-- What is needed --
Keep images out and repeat all data exactly.
═══
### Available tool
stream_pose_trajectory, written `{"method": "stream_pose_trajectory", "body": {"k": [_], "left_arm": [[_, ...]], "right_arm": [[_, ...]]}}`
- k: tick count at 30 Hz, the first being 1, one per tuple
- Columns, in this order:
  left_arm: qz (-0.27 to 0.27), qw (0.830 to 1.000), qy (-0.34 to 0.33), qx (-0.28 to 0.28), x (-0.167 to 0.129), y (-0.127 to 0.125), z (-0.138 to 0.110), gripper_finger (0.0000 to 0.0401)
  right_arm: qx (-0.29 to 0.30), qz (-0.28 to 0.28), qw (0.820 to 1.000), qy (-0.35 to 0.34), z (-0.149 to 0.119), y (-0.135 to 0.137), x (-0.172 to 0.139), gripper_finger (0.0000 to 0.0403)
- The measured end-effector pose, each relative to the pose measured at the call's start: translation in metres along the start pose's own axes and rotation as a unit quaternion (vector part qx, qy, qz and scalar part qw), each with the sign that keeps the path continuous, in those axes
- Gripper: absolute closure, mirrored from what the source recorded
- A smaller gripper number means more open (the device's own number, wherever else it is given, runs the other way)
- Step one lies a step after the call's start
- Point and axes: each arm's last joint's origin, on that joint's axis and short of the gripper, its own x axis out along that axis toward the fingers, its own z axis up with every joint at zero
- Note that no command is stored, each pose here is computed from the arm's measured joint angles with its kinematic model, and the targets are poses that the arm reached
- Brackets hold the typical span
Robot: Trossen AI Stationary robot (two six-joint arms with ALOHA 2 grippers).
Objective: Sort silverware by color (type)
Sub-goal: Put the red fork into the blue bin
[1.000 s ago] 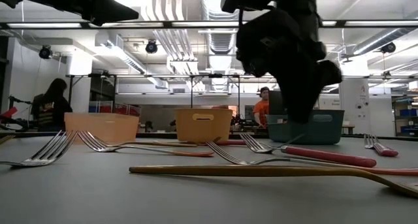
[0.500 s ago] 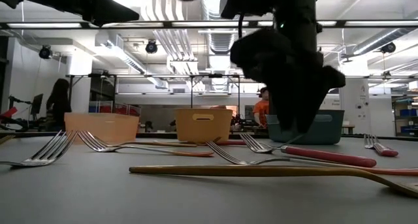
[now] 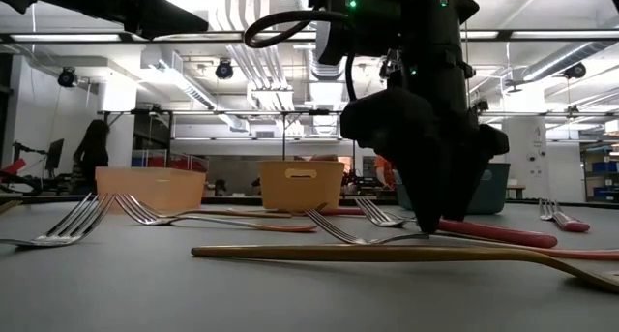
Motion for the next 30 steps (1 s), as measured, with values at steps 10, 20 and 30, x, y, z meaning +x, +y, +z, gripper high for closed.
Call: {"method": "stream_pose_trajectory", "body": {"k": [10,20,30], "left_arm": [[0.001,1.000,0.001,0.007,0.004,-0.002,0.000,0.0401],[0.000,1.000,0.005,0.015,0.007,-0.003,-0.001,0.0401],[0.000,1.000,0.002,0.014,0.007,-0.003,-0.001,0.0401]], "right_arm": [[-0.001,0.000,1.000,-0.025,0.001,0.001,-0.002,0.0342],[-0.006,0.008,1.000,-0.016,0.001,0.002,-0.004,0.0368],[-0.020,0.044,0.998,-0.043,-0.003,-0.004,-0.043,0.0368]]}}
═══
-- Task answer --
### Available tool
stream_pose_trajectory, written `{"method": "stream_pose_trajectory", "body": {"k": [_], "left_arm": [[_, ...]], "right_arm": [[_, ...]]}}`
- k: tick count at 30 Hz, the first being 1, one per tuple
- Columns, in this order:
  left_arm: qz (-0.27 to 0.27), qw (0.830 to 1.000), qy (-0.34 to 0.33), qx (-0.28 to 0.28), x (-0.167 to 0.129), y (-0.127 to 0.125), z (-0.138 to 0.110), gripper_finger (0.0000 to 0.0401)
  right_arm: qx (-0.29 to 0.30), qz (-0.28 to 0.28), qw (0.820 to 1.000), qy (-0.35 to 0.34), z (-0.149 to 0.119), y (-0.135 to 0.137), x (-0.172 to 0.139), gripper_finger (0.0000 to 0.0403)
- The measured end-effector pose, each relative to the pose measured at the call's start: translation in metres along the start pose's own axes and rotation as a unit quaternion (vector part qx, qy, qz and scalar part qw), each with the sign that keeps the path continuous, in those axes
- Gripper: absolute closure, mirrored from what the source recorded
- A smaller gripper number means more open (the device's own number, wherever else it is given, runs the other way)
- Step one lies a step after the call's start
- Point and axes: each arm's last joint's origin, on that joint's axis and short of the gripper, its own x axis out along that axis toward the fingers, its own z axis up with every joint at zero
- Note that no command is stored, each pose here is computed from the arm's measured joint angles with its kinematic model, and the targets are poses that the arm reached
- Brackets hold the typical span
Robot: Trossen AI Stationary robot (two six-joint arms with ALOHA 2 grippers).
Objective: Sort silverware by color (type)
Sub-goal: Put the red fork into the blue bin
[1.000 s ago] 
[0.500 s ago] 
[now] 
Motion for the next 30 steps (1 s), as measured, with values at steps 10, 20 and 30, x, y, z meaning +x, +y, +z, gripper high for closed.
Call: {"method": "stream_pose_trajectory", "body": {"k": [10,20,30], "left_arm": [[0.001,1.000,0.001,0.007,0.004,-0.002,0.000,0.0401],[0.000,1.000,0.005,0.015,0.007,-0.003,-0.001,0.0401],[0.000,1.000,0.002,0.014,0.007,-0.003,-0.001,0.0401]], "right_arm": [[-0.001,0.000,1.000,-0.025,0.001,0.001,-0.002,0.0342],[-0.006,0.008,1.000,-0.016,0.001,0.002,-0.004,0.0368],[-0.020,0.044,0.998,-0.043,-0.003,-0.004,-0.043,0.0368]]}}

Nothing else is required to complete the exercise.